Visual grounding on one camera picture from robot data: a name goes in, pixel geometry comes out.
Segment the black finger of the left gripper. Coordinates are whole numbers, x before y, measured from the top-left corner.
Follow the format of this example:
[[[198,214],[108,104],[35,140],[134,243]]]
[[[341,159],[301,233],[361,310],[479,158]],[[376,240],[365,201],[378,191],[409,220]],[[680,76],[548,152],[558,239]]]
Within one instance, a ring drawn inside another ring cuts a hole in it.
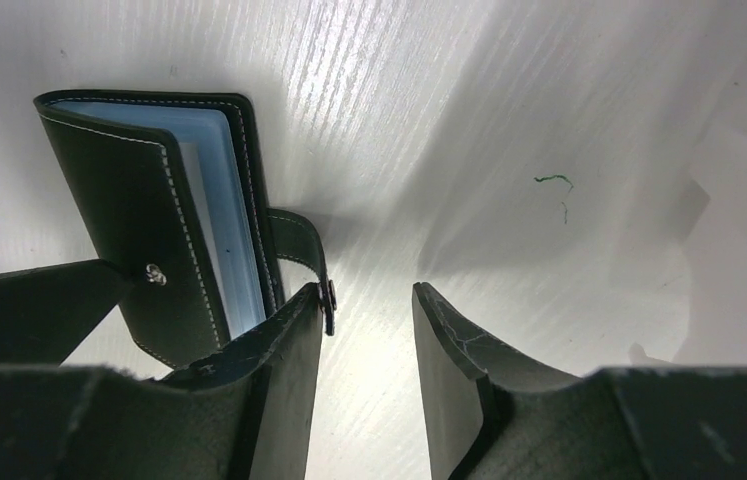
[[[133,287],[99,259],[0,273],[0,363],[63,362]]]

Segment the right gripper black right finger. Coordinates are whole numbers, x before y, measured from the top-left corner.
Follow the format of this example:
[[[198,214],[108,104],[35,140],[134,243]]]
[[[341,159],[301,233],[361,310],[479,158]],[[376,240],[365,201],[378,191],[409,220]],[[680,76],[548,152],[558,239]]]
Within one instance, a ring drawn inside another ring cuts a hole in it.
[[[747,367],[577,377],[516,350],[432,285],[412,292],[436,479],[747,479]]]

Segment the black leather card holder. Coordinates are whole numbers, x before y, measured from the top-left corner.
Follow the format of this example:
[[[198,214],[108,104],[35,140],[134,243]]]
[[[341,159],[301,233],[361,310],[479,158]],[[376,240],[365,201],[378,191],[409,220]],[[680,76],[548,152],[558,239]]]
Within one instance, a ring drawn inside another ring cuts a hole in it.
[[[142,350],[179,368],[276,315],[284,260],[315,273],[334,334],[320,236],[270,205],[246,96],[56,90],[34,105],[97,255],[138,278],[119,307]]]

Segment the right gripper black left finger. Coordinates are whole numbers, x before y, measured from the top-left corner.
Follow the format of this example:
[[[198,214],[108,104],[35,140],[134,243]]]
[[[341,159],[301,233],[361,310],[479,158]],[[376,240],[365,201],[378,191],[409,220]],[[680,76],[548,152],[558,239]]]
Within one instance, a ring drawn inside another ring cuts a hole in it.
[[[160,381],[0,365],[0,479],[301,479],[322,328],[309,283]]]
........
(TASK GOAL):
Would you print exactly, and only, the lines of the data above from the line with "Segment the right gripper black right" through the line with "Segment the right gripper black left", inclusive?

(SOLVED EXERCISE):
Segment the right gripper black right finger. Coordinates are whole numbers, x before y, measured from the top-left corner.
Follow the format of this example:
[[[198,214],[108,104],[35,140],[134,243]]]
[[[341,159],[301,233],[361,310],[479,158]],[[376,240],[365,201],[378,191],[409,220]],[[680,76],[548,152],[558,239]]]
Within one instance, a ring drawn inside another ring cuts a hole in it.
[[[747,367],[577,377],[516,350],[432,285],[412,292],[436,479],[747,479]]]

Segment the black leather card holder. Coordinates are whole numbers, x before y, measured from the top-left corner.
Follow the format of this example:
[[[198,214],[108,104],[35,140],[134,243]]]
[[[341,159],[301,233],[361,310],[479,158]],[[376,240],[365,201],[378,191],[409,220]],[[680,76],[548,152],[558,239]]]
Within one instance, a ring drawn inside another ring cuts a hole in it.
[[[142,350],[179,368],[276,315],[284,260],[315,273],[334,334],[320,236],[270,205],[246,96],[56,90],[34,105],[97,255],[138,278],[119,307]]]

Segment the right gripper black left finger. Coordinates are whole numbers, x before y, measured from the top-left corner.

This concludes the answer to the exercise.